The Simpson diversity index (SIDI) and Simpson evenness index (SIEI) (both range from 0 to 1) increased from 0.54 to 0.60 and from 0.63 to 0.68, respectively, from 1983 to 2007. These indices showed little variation in this period because in 2007, the landscape was still dominated by only two land use/land cover classes. The Largest patch index (LPI) changed from 42.17 to 38.80 ha, which also indicated a more even distribution of classes in the landscape.

Adjacency matrix

The adjacency matrix shows the percentage of edge shared by the different classes (Table 1). In 1983, native vegetation was mainly adjacent to agriculture (98.18% of its edges), but in 2007, the adjacency percentages with other classes increased, especially with settlement (from 0.28 to 12.64%). Agriculture decreased its adjacency with native vegetation and increased its adjacency with exotic tree plantation. In contrast, exotic tree plantation did not show any major changes. The new class, mixed forest, mostly appeared adjacent to agriculture (79.77%) and, although to a lesser extent, to exotic tree plantation and native vegetation (19.63% and 17.61%, respectively). The settlement class switched its most frequent neighbor from agriculture to native vegetation; the adjacency percentage of settlement went from 11.56 to 75.12% for native vegetation and from 76.94 to 15.65% for agriculture. By 2007, 100% of the river edges were adjacent to native vegetation, unlike in 1983, where 31.72% of the edges were adjacent to agriculture.

 

Table 1. Adjacency matrix. The columns show the percentage of total neighboring
pixels of the land use/land cover class that are adjacent to the other classes.

 

Native vegetation and other class metrics

The metrics calculated for the native vegetation class, and their percentages of change for the study period are presented in Table 2. Native vegetation showed an increase in total area from 1,617.76 to 1,992.26 ha. The largest patch of native vegetation also increased in size, representing 23.77% of the landscape in 1983 and 38.80% in 2007.

 

Table 2. Metrics for the native vegetation class in 1983 and 2007 and the percent
change of the 24-year period in the study area, located in temperate forests of the
La Araucanía Region, south-central Chile.

 

Metrics related to fragmentation are based on the number of patches, which decreased from 401 to 220, and both the mean patch area and effective mesh size, which increased by 124.24% and 157.70%, respectively, in the study period. The relatively large numbers for the patch area coefficient of variation indicate great variability in patch sizes for both years. Regarding isolation and connectivity, the mean radius of gyration increased by 26.10%, the mean proximity index decreased by 39.48% and the mean Euclidean nearest neighbor distance increased by 48.55% in the study period.

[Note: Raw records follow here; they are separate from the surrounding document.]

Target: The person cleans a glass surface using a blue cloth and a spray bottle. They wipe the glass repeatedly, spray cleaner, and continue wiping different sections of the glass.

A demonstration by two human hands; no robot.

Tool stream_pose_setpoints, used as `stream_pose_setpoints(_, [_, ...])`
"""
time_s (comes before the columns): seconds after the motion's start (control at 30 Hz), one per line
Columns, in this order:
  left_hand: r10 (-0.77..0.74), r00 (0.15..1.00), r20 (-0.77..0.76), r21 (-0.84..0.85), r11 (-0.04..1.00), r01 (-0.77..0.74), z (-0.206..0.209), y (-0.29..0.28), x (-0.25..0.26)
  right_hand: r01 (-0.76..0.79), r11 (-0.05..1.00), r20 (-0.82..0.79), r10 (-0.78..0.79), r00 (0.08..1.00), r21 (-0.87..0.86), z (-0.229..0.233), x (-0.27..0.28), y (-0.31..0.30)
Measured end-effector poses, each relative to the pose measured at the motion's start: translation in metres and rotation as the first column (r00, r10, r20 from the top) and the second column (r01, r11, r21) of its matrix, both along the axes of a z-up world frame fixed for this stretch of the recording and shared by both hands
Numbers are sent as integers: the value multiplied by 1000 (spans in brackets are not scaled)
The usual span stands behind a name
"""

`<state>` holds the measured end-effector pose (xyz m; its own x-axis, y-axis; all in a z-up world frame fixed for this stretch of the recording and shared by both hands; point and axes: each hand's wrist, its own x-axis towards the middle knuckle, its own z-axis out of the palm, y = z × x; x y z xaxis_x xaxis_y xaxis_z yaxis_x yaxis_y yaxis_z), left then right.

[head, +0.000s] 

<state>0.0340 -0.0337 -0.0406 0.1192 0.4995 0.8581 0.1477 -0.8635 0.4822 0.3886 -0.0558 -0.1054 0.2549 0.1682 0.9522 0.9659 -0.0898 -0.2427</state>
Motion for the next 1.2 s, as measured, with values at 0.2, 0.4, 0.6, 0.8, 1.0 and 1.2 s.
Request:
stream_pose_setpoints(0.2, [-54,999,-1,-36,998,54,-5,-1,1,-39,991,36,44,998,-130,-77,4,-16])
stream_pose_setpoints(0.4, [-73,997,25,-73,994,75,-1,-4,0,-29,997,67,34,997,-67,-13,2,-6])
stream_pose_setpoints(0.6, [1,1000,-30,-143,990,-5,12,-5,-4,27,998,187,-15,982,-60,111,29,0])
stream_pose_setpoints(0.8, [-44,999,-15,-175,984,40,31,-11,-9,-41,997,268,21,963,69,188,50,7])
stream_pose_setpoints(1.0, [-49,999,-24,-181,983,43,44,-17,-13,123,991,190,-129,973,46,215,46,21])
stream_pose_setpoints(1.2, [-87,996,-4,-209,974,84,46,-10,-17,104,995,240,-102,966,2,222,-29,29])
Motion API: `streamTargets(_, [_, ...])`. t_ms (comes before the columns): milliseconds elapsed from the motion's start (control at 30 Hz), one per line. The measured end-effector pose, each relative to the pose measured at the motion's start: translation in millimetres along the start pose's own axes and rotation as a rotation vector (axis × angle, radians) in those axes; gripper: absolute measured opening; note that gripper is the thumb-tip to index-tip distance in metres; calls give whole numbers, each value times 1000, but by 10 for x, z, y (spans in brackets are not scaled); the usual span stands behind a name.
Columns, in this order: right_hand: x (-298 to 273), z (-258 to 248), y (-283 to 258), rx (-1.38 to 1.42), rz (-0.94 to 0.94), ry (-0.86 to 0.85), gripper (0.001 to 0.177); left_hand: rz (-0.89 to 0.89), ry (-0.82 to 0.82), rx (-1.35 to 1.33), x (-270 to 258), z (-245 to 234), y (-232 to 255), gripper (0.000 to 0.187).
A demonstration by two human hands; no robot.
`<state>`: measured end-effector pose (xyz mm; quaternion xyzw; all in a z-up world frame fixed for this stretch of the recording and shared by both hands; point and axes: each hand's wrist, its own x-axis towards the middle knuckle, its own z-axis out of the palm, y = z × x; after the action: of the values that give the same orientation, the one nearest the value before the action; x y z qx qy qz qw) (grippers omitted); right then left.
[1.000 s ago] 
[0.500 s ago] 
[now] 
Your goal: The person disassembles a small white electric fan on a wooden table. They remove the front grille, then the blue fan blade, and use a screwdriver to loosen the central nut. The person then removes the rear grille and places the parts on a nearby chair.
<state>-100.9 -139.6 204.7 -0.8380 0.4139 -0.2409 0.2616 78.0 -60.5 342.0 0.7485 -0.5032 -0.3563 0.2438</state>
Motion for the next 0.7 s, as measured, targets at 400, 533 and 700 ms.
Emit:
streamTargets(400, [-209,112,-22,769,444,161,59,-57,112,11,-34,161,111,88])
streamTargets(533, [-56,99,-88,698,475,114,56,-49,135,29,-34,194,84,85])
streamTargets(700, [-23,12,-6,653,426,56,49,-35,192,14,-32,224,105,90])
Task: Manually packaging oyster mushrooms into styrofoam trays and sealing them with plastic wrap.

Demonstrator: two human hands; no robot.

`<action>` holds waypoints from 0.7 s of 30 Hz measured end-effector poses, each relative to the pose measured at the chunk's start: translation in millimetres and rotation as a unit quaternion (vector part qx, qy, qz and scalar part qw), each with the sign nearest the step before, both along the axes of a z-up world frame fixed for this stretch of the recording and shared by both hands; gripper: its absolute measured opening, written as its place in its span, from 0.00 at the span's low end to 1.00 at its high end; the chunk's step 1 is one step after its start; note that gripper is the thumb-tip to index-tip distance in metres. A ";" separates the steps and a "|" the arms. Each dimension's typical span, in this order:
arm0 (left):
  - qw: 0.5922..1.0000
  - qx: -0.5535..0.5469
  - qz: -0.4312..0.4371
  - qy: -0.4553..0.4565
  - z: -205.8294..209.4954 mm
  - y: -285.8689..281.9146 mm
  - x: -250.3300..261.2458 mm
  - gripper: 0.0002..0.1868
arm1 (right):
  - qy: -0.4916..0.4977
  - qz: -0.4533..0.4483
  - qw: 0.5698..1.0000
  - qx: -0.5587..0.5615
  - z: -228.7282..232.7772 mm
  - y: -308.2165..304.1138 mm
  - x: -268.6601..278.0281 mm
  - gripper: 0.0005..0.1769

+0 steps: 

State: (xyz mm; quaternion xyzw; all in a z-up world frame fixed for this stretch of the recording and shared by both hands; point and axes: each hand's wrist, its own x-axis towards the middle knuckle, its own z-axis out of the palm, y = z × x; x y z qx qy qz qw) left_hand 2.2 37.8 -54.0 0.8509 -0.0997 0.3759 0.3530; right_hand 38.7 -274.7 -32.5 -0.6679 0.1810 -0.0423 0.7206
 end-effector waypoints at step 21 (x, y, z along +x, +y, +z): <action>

The metrics for agriculture, settlement, exotic tree plantation and mixed forest are presented in Table 3. Total area, patch number and mean patch size are reported for these classes (table 3). Values for each year and percent change are presented for all classes except mixed forest because this class was only present in 2007.

 

Table 3. Metrics for the land use/land cover classes in 1983 and 2007 and the percent
change in the 24-year period in the study area, located in temperate forests of the La
Araucanía Region, south-central Chile.

 

Discussion

Our study shows a case of increased native vegetation cover and decreased fragmentation over a 24-year period. In those 24 years, the landscape became more heterogeneous, as indicated by the landscape-level metrics (increase in SIDI and SIEI and decrease in LPI). These results can be explained by the increase in the number of types of land use/land cover classes (mixed forest appeared in 2007) and a more uniform distribution of area between the classes. Native vegetation cover increased in area, decreased in fragmentation, and became the dominant class in the landscape. Settlements showed the highest percentage increase in terms of area and a change in its most common neighboring class, from agriculture to native vegetation. Additionally, the exotic tree plantation area increased, and a new class of landscape, mixed forest, appeared by 2007.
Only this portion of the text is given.